Problem requirements: Look below for the line containing "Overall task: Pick"; from there, print each line exactly up to and including the line containing "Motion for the", and stop.

Given information:
----------------------------------------
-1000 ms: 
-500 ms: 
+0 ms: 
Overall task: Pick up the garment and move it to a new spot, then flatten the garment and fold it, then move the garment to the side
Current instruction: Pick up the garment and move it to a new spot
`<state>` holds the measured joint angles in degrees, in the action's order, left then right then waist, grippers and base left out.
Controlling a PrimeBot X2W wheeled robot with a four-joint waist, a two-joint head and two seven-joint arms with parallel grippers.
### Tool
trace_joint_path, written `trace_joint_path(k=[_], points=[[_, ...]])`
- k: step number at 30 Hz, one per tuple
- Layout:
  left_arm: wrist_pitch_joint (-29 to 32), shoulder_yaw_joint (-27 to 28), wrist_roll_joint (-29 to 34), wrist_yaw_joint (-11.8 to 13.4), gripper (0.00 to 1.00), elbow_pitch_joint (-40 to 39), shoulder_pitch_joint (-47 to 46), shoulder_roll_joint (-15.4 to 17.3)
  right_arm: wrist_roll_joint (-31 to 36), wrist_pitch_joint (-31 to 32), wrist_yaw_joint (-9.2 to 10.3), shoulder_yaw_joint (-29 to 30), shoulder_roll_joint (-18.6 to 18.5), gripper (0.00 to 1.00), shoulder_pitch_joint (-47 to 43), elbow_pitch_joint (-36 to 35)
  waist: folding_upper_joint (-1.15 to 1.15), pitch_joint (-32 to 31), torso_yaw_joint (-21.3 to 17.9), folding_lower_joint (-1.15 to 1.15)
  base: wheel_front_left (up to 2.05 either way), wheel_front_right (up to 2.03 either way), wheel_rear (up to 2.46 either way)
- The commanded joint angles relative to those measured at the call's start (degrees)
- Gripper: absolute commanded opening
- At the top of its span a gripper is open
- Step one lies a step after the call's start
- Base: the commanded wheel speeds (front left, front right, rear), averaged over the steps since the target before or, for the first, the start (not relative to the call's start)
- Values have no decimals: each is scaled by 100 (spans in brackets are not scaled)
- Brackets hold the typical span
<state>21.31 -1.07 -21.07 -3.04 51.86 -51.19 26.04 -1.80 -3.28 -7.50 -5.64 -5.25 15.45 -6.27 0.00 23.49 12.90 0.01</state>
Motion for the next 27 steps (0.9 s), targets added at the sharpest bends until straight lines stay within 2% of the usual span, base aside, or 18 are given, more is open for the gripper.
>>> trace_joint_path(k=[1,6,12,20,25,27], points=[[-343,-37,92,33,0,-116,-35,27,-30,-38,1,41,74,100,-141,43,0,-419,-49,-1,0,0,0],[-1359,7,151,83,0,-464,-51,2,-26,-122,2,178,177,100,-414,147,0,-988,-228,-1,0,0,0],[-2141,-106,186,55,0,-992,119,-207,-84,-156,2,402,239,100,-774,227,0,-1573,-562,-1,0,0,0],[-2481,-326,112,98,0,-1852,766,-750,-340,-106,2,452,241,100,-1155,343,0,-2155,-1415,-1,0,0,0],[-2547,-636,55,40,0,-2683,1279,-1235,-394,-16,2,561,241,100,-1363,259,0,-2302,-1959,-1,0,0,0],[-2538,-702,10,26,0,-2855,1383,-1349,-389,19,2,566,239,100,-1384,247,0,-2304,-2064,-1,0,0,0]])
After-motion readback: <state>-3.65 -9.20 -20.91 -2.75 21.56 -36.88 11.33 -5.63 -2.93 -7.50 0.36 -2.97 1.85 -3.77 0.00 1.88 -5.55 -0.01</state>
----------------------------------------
Response to the task:
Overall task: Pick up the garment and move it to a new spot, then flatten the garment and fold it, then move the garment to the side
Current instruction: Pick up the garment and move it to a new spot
`<state>` holds the measured joint angles in degrees, in the action's order, left then right then waist, grippers and base left out.
Controlling a PrimeBot X2W wheeled robot with a four-joint waist, a two-joint head and two seven-joint arms with parallel grippers.
### Tool
trace_joint_path, written `trace_joint_path(k=[_], points=[[_, ...]])`
- k: step number at 30 Hz, one per tuple
- Layout:
  left_arm: wrist_pitch_joint (-29 to 32), shoulder_yaw_joint (-27 to 28), wrist_roll_joint (-29 to 34), wrist_yaw_joint (-11.8 to 13.4), gripper (0.00 to 1.00), elbow_pitch_joint (-40 to 39), shoulder_pitch_joint (-47 to 46), shoulder_roll_joint (-15.4 to 17.3)
  right_arm: wrist_roll_joint (-31 to 36), wrist_pitch_joint (-31 to 32), wrist_yaw_joint (-9.2 to 10.3), shoulder_yaw_joint (-29 to 30), shoulder_roll_joint (-18.6 to 18.5), gripper (0.00 to 1.00), shoulder_pitch_joint (-47 to 43), elbow_pitch_joint (-36 to 35)
  waist: folding_upper_joint (-1.15 to 1.15), pitch_joint (-32 to 31), torso_yaw_joint (-21.3 to 17.9), folding_lower_joint (-1.15 to 1.15)
  base: wheel_front_left (up to 2.05 either way), wheel_front_right (up to 2.03 either way), wheel_rear (up to 2.46 either way)
- The commanded joint angles relative to those measured at the call's start (degrees)
- Gripper: absolute commanded opening
- At the top of its span a gripper is open
- Step one lies a step after the call's start
- Base: the commanded wheel speeds (front left, front right, rear), averaged over the steps since the target before or, for the first, the start (not relative to the call's start)
- Values have no decimals: each is scaled by 100 (spans in brackets are not scaled)
- Brackets hold the typical span
<state>21.31 -1.07 -21.07 -3.04 51.86 -51.19 26.04 -1.80 -3.28 -7.50 -5.64 -5.25 15.45 -6.27 0.00 23.49 12.90 0.01</state>
Motion for the next 27 steps (0.9 s), targets added at the sharpest bends until straight lines stay within 2% of the usual span, base aside, or 18 are given, more is open for the gripper.

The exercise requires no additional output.